The U.S. Centers for Disease Control and Prevention (CDC) published inaccurate data about the COVID-19 pandemic and made incorrect claims that exaggerated the threat on at least 20 occasions since January 2021, a new paper has found.

The pre-print (not yet peer-reviwed) by Vinay Prasad, Tracy Beth Hoeg, Kelley Krohnert and Alyson Haslam documents 25 instances when the CDC reported statistical or numerical errors. Twenty (80%) of these instances exaggerated the severity of the COVID-19 situation, three instances (12%) simultaneously exaggerated and downplayed the severity of the situation and one error was neutral. One error exaggerated COVID-19 vaccine risks. The CDC was notified about the errors in 16 instances (64%), and later corrected the errors, at least partially, in 13 instances (52%).

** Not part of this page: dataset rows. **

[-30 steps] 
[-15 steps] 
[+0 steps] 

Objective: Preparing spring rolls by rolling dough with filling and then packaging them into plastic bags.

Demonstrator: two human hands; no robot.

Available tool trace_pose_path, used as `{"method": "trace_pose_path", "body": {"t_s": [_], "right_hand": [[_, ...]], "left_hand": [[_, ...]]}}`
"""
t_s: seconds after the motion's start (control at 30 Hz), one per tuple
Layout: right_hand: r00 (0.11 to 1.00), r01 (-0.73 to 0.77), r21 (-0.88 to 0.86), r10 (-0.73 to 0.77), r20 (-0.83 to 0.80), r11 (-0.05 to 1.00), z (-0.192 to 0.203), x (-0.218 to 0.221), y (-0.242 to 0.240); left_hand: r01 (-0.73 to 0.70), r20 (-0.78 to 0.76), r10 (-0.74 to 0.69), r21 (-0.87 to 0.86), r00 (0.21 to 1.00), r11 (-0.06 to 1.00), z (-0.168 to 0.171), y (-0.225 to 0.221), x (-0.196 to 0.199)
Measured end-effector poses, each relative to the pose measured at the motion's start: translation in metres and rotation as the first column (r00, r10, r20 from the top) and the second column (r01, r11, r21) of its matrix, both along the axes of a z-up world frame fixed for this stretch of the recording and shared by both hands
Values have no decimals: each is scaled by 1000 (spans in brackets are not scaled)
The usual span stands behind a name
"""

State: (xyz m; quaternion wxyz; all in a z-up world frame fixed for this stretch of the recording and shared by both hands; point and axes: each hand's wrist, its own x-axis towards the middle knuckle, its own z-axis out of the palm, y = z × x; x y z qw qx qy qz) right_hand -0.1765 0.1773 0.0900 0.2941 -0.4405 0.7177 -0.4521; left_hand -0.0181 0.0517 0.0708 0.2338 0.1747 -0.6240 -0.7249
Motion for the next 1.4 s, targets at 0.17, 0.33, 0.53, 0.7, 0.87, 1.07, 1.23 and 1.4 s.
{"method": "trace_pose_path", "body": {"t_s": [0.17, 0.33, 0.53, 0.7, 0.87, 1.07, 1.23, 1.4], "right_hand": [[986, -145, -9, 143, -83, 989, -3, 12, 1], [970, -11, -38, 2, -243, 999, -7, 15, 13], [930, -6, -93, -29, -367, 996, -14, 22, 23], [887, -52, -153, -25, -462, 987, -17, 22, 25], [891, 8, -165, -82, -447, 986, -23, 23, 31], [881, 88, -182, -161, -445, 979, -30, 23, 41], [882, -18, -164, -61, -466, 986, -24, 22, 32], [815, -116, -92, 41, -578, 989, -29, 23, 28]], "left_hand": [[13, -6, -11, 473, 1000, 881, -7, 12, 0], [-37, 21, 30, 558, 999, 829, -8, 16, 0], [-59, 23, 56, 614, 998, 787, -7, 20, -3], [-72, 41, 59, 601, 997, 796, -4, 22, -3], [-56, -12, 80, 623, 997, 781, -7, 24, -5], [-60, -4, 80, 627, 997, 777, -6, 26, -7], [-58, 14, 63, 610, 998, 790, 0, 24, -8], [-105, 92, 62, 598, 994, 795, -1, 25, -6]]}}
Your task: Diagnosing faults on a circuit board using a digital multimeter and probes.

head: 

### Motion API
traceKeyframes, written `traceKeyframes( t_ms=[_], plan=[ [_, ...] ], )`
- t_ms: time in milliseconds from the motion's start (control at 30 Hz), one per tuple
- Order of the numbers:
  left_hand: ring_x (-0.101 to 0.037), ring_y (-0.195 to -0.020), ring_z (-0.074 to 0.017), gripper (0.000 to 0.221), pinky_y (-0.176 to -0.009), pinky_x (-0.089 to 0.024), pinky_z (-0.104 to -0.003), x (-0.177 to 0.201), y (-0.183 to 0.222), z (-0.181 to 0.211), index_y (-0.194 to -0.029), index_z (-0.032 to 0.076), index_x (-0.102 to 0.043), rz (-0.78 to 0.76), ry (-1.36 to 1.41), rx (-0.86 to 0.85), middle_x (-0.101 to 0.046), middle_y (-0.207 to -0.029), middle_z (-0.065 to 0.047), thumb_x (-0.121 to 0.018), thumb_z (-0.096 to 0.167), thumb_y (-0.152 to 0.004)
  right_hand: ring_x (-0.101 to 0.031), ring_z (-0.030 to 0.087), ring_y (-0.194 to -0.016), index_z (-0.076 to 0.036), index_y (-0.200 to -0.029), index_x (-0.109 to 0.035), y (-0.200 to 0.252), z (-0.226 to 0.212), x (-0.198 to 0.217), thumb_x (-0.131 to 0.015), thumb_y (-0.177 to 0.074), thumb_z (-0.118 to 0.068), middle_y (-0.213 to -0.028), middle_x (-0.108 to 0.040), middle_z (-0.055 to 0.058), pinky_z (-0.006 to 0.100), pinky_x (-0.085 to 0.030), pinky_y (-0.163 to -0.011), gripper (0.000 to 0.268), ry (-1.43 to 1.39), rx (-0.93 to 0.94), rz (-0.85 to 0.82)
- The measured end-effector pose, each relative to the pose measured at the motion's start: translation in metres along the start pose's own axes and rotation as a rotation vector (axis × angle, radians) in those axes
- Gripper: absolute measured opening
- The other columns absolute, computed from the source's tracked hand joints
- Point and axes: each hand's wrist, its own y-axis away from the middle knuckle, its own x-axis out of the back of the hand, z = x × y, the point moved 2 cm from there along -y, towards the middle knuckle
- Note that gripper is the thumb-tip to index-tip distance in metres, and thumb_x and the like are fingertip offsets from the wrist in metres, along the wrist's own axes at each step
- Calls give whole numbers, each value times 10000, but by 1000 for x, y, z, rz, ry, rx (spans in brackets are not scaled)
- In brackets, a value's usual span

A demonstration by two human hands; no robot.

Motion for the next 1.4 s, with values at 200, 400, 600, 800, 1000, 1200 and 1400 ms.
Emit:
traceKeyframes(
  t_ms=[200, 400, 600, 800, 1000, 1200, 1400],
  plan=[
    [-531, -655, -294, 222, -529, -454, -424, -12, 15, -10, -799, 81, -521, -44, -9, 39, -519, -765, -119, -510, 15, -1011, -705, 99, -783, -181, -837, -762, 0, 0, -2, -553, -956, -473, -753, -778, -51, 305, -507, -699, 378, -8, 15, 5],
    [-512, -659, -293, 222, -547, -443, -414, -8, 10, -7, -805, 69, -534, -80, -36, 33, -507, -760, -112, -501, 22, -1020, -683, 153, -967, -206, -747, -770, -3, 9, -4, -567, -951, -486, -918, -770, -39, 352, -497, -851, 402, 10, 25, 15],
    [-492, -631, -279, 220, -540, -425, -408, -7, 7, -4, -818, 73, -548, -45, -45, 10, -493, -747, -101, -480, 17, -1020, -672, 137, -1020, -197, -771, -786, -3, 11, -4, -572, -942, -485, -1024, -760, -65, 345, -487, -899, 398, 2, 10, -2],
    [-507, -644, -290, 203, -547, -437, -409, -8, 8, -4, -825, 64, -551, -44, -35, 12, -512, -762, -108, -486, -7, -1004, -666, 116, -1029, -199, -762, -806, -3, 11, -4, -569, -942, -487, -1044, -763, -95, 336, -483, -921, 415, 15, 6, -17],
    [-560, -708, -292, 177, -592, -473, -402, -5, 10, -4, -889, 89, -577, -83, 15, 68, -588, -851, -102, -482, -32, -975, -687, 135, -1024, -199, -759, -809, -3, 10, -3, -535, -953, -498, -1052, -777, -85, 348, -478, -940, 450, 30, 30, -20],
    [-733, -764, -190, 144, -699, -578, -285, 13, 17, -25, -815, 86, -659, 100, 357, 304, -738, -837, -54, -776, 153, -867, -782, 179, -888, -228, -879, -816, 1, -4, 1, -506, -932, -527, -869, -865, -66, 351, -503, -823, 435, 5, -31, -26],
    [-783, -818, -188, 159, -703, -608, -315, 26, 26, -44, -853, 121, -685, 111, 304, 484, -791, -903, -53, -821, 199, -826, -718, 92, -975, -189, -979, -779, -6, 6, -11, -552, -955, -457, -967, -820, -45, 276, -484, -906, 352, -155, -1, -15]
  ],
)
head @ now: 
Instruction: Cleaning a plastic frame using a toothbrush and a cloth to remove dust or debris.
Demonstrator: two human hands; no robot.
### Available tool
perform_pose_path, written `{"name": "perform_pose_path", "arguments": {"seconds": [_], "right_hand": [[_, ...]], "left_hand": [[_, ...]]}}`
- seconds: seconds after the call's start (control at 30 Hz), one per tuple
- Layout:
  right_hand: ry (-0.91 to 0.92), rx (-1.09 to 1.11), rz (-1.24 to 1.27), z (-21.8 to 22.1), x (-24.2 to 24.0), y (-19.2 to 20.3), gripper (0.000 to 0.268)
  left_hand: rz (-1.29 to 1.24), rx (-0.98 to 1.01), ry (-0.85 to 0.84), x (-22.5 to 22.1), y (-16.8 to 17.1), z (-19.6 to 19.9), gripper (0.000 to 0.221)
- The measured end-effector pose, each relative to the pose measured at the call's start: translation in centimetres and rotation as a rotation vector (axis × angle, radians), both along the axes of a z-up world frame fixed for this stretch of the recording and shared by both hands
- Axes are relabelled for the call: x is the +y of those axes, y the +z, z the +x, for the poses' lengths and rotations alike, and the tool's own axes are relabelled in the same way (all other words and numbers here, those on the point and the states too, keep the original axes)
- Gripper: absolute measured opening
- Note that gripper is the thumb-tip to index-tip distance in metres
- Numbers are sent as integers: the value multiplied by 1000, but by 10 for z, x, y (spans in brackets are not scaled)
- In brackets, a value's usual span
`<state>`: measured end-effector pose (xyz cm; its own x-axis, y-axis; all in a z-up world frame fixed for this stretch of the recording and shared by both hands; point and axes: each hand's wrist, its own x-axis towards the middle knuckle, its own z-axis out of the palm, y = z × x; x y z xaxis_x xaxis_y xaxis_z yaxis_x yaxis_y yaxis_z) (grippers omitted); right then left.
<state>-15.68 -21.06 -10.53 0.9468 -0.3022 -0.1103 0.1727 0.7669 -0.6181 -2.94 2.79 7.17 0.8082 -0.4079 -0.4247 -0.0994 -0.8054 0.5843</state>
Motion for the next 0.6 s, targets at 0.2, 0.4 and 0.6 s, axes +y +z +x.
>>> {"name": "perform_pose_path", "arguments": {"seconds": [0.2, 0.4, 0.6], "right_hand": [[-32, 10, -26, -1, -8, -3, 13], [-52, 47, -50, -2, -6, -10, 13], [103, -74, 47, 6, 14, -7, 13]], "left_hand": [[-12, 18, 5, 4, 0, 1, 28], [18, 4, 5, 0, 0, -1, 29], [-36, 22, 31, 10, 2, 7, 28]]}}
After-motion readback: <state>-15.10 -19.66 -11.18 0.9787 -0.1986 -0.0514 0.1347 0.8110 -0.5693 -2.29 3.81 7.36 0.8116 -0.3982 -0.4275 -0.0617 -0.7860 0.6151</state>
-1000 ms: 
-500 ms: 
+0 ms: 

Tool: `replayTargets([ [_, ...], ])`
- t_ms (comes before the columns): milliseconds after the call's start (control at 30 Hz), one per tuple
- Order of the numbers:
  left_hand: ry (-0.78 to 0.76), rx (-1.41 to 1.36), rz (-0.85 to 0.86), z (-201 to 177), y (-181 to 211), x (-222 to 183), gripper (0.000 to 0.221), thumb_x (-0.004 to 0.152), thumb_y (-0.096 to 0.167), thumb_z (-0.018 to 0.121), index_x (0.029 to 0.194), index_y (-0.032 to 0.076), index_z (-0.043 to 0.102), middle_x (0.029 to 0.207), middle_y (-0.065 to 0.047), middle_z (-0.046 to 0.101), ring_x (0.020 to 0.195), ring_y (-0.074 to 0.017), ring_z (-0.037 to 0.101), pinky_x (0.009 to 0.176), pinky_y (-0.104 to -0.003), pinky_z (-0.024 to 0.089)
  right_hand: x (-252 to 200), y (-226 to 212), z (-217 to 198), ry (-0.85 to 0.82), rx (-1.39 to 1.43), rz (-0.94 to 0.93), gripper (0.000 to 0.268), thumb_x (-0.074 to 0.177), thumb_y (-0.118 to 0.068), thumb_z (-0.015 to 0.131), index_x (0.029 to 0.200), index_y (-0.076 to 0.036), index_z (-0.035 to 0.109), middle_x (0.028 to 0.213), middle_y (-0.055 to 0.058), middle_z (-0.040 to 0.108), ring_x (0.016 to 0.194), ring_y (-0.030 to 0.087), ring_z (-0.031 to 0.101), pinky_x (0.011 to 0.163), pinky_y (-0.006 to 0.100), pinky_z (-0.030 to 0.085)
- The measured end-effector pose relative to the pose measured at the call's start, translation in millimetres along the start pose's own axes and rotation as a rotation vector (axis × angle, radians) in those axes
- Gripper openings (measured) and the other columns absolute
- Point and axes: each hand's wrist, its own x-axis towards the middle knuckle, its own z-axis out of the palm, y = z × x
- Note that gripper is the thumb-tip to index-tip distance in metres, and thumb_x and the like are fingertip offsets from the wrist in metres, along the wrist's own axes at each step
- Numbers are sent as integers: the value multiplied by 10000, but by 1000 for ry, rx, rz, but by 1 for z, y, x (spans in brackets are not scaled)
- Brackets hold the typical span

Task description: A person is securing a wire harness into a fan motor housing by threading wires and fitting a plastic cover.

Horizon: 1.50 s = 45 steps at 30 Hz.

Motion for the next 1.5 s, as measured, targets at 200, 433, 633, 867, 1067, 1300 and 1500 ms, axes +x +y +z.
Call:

The authors searched for the errors by reviewing CDC publications, press releases, interviews, meetings and Twitter accounts. They also catalogued mortality data from both the National Center for Health Statistics and the CDC Covid Data Tracker and compared reported results.

They concluded that “a basic prerequisite for making informed policy decisions is accurate and reliable statistics, even during times of uncertainty”. They note a need for greater diligence in data collection and reporting. They also recommend that the federal entity responsible for reporting health statistics “should be firewalled from the entity setting policy due to concerns of real or perceived systematic bias in errors” – in this instance, towards exaggerating risk.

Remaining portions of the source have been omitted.